SDL Emscripten: Support running SDL programs in a web worker

Currently the SDL implementation in Emscripten assumes it is running on the main thread, according to the SDL Emscripten README. This is a problem because most SDL-based programs have an infinite main loop which assumes it can update the UI synchronously, and must be rewritten to explicitly yield to the browser main loop to run in Emscripten.

If SDL could be made to run in a web worker instead, communicating with the main thread as needed, it would remove the need to rewrite the main loop. Then most SDL-based programs could be run unmodified in the browser.

Applications:

I want to allow students to write & run graphical PyGame-based programs in a web browser, without requiring students to restructure the program's main loop in a way that is inconsistent with how a PyGame program would be written normally outside a browser.
The Infinite Mac project had to fork & rewrite each of its SDL-based emulators (Basilisk, SheepShaver, Mini vMac, etc) to not use SDL at all because it needed those emulators to run inside a web worker. If SDL could run inside a web worker then the forking might not have been necessary.

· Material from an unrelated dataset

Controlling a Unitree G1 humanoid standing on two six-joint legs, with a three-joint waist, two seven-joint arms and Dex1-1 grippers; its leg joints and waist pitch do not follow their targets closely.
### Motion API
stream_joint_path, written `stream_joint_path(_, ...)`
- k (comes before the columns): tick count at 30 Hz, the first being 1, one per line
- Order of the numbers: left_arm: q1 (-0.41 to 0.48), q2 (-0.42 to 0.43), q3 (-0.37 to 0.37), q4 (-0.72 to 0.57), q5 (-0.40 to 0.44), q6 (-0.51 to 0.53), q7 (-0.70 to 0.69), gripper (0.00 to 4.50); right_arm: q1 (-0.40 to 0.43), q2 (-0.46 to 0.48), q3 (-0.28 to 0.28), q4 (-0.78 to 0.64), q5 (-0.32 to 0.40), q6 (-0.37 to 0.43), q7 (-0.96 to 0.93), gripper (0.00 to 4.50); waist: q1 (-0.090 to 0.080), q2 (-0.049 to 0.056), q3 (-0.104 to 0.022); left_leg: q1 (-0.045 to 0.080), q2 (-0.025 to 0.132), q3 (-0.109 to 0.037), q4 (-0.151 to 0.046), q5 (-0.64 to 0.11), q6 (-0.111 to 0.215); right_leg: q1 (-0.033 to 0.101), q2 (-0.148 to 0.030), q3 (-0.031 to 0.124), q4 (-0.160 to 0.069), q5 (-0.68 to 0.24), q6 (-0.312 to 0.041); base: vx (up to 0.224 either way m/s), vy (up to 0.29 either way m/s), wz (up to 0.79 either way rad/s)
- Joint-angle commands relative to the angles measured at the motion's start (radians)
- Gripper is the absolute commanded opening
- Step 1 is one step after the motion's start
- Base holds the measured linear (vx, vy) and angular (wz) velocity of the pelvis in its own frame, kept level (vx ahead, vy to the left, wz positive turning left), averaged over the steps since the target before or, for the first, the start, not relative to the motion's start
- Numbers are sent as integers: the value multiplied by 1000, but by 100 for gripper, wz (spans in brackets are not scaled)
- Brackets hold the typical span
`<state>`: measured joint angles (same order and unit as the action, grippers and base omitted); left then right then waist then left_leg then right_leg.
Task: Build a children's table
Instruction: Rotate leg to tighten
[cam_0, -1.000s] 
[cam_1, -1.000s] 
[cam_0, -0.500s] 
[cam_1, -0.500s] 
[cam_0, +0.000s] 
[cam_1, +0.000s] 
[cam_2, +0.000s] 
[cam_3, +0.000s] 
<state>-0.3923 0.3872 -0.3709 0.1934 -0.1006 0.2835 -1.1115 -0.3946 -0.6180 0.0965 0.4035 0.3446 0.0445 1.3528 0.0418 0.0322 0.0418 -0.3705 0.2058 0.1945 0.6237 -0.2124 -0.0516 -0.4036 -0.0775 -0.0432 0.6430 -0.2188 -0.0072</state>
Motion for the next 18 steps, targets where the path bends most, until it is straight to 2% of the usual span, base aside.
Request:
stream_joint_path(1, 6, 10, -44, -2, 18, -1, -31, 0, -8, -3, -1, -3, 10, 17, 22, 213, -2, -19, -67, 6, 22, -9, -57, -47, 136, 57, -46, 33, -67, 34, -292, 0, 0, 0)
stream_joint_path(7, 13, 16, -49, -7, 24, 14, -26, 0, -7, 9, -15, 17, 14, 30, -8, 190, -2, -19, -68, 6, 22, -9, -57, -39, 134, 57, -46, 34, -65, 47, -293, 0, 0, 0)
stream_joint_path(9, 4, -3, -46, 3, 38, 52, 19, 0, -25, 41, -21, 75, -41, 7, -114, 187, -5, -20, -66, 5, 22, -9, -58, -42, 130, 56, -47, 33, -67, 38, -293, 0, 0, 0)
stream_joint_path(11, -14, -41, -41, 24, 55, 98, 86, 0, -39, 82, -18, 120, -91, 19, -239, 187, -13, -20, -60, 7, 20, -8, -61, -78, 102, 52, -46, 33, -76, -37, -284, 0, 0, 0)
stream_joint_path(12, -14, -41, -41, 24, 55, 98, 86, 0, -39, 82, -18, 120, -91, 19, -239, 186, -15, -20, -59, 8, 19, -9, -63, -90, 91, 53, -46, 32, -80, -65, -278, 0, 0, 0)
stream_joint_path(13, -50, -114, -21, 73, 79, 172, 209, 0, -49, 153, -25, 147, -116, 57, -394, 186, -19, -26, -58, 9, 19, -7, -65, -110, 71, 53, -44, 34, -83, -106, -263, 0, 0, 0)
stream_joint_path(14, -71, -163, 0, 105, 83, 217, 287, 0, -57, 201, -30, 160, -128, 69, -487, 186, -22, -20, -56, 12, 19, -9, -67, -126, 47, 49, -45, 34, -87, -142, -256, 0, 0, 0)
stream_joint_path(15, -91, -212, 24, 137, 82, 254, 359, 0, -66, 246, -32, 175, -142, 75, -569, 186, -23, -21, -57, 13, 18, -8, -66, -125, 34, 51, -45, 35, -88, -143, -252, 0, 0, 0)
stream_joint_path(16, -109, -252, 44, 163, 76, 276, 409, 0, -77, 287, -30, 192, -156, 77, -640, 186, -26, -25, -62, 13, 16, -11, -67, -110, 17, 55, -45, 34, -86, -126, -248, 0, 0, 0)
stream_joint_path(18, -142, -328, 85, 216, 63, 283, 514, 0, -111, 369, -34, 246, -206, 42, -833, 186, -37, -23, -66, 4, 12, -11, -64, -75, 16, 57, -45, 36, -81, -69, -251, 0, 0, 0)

Is this a feature that anybody is working on or thinking about already? (I could not find an existing issue thread in the SDL or Emscripten issue trackers.)
Are there any significant concerns about the feasibility of implementing this feature?
- Emscripten already appears to proxy SDL calls from pthreads to the main thread. I imagine you could proxy calls to browser objects like screen in a similar fashion from SDL in a web worker to a main thread.
- Graphics updates in the web worker could be made to an OffscreenCanvas obtained from canvas.transferControlToOffscreen on the main thread
- Input events from mouse/keyboard/etc on the main thread could be forwarded to the web worker via a SharedArrayBuffer, to avoid needing to use postMessage on the web worker (which is in the middle of running an infinite event loop).
Is anyone besides myself interested in trying to implement this? 😉

Oct 18 '24 17:10 davidfstr

This would be ugly code that is difficult to maintain, with a million things that silently break when done in a background thread, waiting to surprise everyone.

If a reasonable PR were to appear, I'd accept it, but I don't think we're going to work on this otherwise.

Oct 18 '24 19:10 icculus

restructure the program's main loop in a way that is inconsistent with how a PyGame program would be written normally

Maybe it'd make sense for pygame to be structured to support that for everyone instead? In LÖVE its main loop is a function that gets run by a coroutine under the hood, for example. It wasn't a big deal for users to switch to that when we made that change, although most new users don't end up modifying its default main loop.

Oct 18 '24 23:10 slime73

If you can make something that works with the main callbacks API in SDL 3, the same code will work on desktop and emscripten without any changes.

Oct 18 '24 23:10 maia-s

For my own application, waiting for PyGame to upgrade from SDL 2 to 3 and then extending PyGame's API to support the main callbacks API seems promising as a long-term solution. I'll ask the PyGame folks downstream about it.

This would be ugly code that is difficult to maintain, with a million things that silently break when done in a background thread, waiting to surprise everyone.

@icculus Could you elaborate on your intuition a bit?

Is it likely that SDL would need to have two separate modes, with one mode running on the main thread and a different mode for running on a web worker? (Multiple modes would double the testing cost of every feature.)
Is it likely that there would be a large number of places in SDL that would need to be patched individually, rather than a small number of chokepoints? (Many patch points require a large one-time retest pass.)

Oct 21 '24 15:10 davidfstr

Is it likely that SDL would need to have two separate modes, with one mode running on the main thread and a different mode for running on a web worker? (Multiple modes would double the testing cost of every feature.)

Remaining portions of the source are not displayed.